Usually, my name can be found in the byline of an article. But last week, it was in reporters’ inboxes, too.
That’s because I was in charge of sending the J-Novel Club Anime Expo public relations (PR) announcements. I’ve been working with Sam, the J-Novel Club founder, since before he launched the site. I even designed it! I never planned to do PR there, but the role fits surprisingly well. I use my own name and my own press contacts that I’ve built over the years. As a journalist myself, I feel confident writing emails that I think other journalists will find helpful.
In the past few years, I’ve realized I really enjoy this kind of writing. I got my first taste of PR while writing my own press releases to announce each of my books. I’ve managed publicity for other clients and I’ve also helped friends working on cool projects workshop their own press strategies. The highlight to date was when a young communications student at my alma mater and I had a phone conversation about writing PR that’s earnest and doesn’t suck.
When I was getting my Masters in Journalism, there was this idea that press and PR were polar opposites. One of my classes met in a communications building classroom right after the PR track had met there. We’d laugh at the professors’ obsequious strategies on the board about winning reporters over. At the time, I guessed PR and the press had a combative relationship. PR reps would push me to write glorified ads, I thought, and I would have to push back.
But while I’ve gotten my fair share of terrible press releases on boring or irrelevant topics, public relations point-people have helped me immensely.

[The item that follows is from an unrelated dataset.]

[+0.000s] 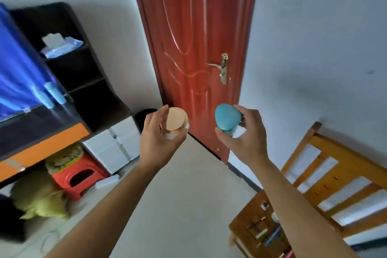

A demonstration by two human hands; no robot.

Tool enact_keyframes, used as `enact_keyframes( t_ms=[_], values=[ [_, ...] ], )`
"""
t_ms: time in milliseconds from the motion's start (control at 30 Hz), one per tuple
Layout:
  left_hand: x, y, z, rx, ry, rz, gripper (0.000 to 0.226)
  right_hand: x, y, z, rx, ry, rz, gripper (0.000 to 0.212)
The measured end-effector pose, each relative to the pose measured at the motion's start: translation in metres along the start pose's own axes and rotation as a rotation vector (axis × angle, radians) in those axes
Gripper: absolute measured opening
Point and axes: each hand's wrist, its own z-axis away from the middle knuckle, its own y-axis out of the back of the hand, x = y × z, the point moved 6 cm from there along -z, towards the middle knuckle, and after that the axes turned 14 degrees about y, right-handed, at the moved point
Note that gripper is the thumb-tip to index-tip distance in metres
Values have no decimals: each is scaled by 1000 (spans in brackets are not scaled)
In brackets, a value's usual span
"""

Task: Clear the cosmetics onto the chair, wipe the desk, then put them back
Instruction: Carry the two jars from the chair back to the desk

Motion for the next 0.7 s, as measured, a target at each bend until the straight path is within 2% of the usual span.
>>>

They send topics right to my inbox so I don’t have to search so hard for stories. They set up interviews with hard-to-reach people. They trust me with news ahead of time so I can publish timely exclusives. They offer to send me free stuff, which I usually refuse unless they send me something I am going to review because as nice as PR contacts are, they are not my friends and nothing they send me is really free.
You’d assume there are more strings attached here, but I somehow maintain good relations with PR contacts even when I write negative stories. I incorrectly called my Amazon Anime Strike piece a bridge-burner, because I used my connections and privilege as a reporter in order to write a negative piece about how much the service disappointed me. But after I sent them a link to the article, the PR contact said they looked forward to working with me again.
Just last week, a PR contact thanked me for my critical article about Cosplay Token. So if there is a string attached, it’s this: if I write anything, they win, because they get attention.
Honestly, I wish somebody had told me this earlier in my career: there’s nothing “brave” about writing negative stories that benefit my readers because no ethical company is going to cut my access because of a legitimate, if negative, story. That would just make them look bad.
The thing that does restrict my coverage? Well, doing PR. I wrote exactly one article about J-Novel Club before I started doing regular PR for them, and even that has a caveat about my ties to the company. I wouldn’t have written an article like that today, because I indirectly benefit.
Still, I would be comfortable with say, being a whistleblower if I learned about bad practices there (fortunately, I have not). I feel the same way about basically anywhere I work. Even though I’ve been writing at Anime News Network for four years, I’ve spoken publicly about being disappointed with CEO Chris Macdonald’s decision to join the Otaku Coin board (and following that up with how glad I was when he backed out of that).
You see, none of the places I work really need me. I am not an employee of anyone. A fellow freelancer recently shared a story on Facebook about these tenuous connections: after a year of turning in well-received work, she got pneumonia and was two days late on a deadline. The company paid her promptly as usual, and never contacted her again. It was perfectly legal. Anyone I work for could just as easily sever ties with me.
But there’s a kind of freedom in that, too. I don’t have one master. No one outlet has so big a vise on my wallet that I can’t up and leave. If one of them does something so poisonous that I don’t want to be associated with them anymore, it’s not a major financial hardship for me.
Lives and careers are messy. Even if I never did PR, this would be the case. My articles are full of editor’s notes: “I donated to this Patreon,” or “I met this founder at a con.” I have a lot of allegiances, sure, but my sense of right and wrong is stronger. Ultimately, my most powerful relationship is to my readers, without whom I wouldn’t have anything. As long as I feel like I’m doing right by them, I can sleep well at night.